=== WHAT NEEDS TO BE DONE ===
Nothing beyond the line containing "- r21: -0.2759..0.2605" should be printed; print each line exactly from the first line of the listing below through it.

─── INFORMATION SHOWN ───

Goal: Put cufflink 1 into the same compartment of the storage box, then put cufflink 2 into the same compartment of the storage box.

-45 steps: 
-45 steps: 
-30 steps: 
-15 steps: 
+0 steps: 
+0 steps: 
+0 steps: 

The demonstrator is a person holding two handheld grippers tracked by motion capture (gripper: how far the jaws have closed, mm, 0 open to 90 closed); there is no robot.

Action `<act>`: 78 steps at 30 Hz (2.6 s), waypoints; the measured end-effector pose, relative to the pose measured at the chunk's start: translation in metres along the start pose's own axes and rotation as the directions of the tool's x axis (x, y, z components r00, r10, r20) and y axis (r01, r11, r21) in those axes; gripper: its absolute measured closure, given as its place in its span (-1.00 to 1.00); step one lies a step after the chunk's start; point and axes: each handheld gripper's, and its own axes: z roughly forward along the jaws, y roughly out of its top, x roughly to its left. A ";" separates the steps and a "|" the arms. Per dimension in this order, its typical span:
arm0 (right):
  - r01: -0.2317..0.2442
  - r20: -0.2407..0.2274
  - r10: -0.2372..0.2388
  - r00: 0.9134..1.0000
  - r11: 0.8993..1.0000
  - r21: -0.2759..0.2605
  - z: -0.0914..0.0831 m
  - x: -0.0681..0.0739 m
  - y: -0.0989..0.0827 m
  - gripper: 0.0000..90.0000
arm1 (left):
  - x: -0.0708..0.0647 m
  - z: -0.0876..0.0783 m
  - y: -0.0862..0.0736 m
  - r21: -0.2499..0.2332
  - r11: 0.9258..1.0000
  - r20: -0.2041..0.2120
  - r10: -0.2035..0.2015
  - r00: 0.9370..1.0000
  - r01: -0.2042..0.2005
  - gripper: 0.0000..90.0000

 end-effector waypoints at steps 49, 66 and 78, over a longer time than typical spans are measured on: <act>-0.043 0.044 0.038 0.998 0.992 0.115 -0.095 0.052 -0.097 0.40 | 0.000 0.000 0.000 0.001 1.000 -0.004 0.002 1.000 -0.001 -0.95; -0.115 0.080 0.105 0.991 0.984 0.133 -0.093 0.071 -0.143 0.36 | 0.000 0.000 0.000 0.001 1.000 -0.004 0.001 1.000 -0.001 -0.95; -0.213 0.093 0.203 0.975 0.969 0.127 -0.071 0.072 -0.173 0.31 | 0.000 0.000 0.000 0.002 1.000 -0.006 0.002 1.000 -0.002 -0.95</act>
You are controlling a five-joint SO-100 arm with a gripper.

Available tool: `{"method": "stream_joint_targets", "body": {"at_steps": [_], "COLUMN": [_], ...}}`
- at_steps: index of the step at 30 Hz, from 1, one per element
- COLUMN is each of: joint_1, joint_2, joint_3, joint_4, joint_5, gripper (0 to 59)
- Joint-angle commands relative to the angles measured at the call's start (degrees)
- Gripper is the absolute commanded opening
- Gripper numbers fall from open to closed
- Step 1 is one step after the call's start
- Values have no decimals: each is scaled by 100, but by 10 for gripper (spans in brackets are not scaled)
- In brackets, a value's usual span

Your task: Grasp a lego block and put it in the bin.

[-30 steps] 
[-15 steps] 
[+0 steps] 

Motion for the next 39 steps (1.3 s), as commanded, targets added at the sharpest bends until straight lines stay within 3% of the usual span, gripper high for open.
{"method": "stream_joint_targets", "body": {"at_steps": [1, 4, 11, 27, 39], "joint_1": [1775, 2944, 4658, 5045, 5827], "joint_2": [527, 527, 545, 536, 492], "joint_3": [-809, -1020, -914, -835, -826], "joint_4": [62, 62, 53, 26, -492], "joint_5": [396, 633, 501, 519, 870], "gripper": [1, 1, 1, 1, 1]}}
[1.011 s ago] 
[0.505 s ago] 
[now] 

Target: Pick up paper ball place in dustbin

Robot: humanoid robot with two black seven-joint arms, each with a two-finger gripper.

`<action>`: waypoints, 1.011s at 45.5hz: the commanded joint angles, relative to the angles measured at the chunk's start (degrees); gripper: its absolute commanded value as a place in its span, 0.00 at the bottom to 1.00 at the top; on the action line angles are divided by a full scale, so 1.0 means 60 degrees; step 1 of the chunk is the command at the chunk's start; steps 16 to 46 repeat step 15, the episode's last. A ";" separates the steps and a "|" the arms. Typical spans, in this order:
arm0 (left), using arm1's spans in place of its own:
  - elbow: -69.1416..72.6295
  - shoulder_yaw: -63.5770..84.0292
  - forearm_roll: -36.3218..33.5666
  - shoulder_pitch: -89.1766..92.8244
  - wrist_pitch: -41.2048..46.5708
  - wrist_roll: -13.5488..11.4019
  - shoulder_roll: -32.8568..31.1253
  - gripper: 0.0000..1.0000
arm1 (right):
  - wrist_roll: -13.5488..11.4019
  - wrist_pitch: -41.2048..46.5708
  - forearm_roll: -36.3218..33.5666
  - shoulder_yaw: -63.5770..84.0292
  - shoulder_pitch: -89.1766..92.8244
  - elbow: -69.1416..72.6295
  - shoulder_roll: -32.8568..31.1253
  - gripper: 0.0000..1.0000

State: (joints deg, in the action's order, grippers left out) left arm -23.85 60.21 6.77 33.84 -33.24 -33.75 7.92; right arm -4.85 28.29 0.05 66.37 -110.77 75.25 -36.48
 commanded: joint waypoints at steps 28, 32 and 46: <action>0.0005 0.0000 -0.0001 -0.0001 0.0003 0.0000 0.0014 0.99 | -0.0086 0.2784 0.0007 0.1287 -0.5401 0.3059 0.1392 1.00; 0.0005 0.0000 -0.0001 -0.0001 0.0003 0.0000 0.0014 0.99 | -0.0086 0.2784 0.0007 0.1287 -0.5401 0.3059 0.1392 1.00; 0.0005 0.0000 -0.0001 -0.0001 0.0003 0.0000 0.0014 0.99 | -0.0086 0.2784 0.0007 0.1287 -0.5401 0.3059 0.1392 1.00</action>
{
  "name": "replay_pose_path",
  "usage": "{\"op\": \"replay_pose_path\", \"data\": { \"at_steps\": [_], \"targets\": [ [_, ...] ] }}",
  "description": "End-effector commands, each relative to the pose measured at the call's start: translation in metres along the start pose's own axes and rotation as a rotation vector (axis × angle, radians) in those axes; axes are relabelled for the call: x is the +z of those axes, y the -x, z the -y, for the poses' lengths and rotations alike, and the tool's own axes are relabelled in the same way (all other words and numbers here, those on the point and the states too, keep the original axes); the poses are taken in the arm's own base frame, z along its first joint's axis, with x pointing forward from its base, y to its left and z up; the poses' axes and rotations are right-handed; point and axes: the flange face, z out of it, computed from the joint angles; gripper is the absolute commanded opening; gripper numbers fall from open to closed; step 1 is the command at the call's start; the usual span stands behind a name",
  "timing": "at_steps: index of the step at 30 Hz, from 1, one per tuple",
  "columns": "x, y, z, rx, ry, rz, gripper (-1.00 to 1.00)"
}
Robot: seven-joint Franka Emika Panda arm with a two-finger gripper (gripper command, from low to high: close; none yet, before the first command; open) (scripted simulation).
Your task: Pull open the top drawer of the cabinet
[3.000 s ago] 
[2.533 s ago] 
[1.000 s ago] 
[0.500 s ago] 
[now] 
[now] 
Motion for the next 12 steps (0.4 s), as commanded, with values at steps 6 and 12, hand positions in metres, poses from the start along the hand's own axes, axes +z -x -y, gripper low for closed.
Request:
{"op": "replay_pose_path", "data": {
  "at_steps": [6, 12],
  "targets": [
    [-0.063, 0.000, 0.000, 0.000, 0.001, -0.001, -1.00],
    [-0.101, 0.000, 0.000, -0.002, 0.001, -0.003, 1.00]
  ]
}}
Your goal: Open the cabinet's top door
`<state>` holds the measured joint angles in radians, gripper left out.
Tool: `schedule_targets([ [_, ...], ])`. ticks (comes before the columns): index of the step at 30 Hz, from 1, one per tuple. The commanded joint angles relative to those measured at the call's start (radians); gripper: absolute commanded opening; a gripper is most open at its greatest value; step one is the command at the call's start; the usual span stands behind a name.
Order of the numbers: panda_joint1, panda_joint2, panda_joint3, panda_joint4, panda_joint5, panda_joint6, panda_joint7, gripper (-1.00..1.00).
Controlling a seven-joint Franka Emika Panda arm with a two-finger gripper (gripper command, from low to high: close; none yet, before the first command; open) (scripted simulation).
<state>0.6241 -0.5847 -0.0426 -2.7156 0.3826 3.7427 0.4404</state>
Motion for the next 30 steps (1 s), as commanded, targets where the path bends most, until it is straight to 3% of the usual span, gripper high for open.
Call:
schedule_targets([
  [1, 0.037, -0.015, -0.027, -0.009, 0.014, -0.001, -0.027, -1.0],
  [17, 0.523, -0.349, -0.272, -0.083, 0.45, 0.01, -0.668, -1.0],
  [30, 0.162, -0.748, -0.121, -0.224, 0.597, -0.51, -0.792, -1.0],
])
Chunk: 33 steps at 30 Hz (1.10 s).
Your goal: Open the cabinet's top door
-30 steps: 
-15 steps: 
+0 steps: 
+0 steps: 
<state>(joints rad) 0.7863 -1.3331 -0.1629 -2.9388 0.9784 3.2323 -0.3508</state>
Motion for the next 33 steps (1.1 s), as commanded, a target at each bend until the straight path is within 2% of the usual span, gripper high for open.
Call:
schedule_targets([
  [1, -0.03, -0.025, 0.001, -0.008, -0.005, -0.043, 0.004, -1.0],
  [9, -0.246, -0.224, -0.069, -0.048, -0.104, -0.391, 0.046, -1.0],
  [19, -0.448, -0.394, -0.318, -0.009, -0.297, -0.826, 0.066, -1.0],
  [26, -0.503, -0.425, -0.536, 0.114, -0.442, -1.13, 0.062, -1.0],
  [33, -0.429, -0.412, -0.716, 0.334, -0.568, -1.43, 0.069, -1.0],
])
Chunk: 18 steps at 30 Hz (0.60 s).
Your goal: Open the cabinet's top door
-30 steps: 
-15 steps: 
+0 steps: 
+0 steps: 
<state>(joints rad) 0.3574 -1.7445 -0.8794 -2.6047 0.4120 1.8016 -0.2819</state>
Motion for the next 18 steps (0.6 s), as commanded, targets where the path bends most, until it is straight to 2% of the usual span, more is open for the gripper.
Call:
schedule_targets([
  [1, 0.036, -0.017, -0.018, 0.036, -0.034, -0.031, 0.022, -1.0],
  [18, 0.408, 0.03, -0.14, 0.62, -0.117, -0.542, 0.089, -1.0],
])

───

=== ANSWER SECTION ===
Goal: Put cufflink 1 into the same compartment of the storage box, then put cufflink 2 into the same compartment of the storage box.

-45 steps: 
-45 steps: 
-30 steps: 
-15 steps: 
+0 steps: 
+0 steps: 
+0 steps: 

The demonstrator is a person holding two handheld grippers tracked by motion capture (gripper: how far the jaws have closed, mm, 0 open to 90 closed); there is no robot.

Action `<act>`: 78 steps at 30 Hz (2.6 s), waypoints; the measured end-effector pose, relative to the pose measured at the chunk's start: translation in metres along the start pose's own axes and rotation as the directions of the tool's x axis (x, y, z components r00, r10, r20) and y axis (r01, r11, r21) in those axes; gripper: its absolute measured closure, given as its place in its span (-1.00 to 1.00); step one lies a step after the chunk's start; point and axes: each handheld gripper's, and its own axes: z roughly forward along the jaws, y roughly out of its top, x roughly to its left. A ";" separates the steps and a "|" the arms. Per dimension in this order, its typical span:
arm0 (right):
  - r01: -0.2317..0.2442
  - r20: -0.2407..0.2274
  - r10: -0.2372..0.2388
  - r00: 0.9134..1.0000
  - r11: 0.8993..1.0000
  - r21: -0.2759..0.2605

The answer has been given, and the exercise is done.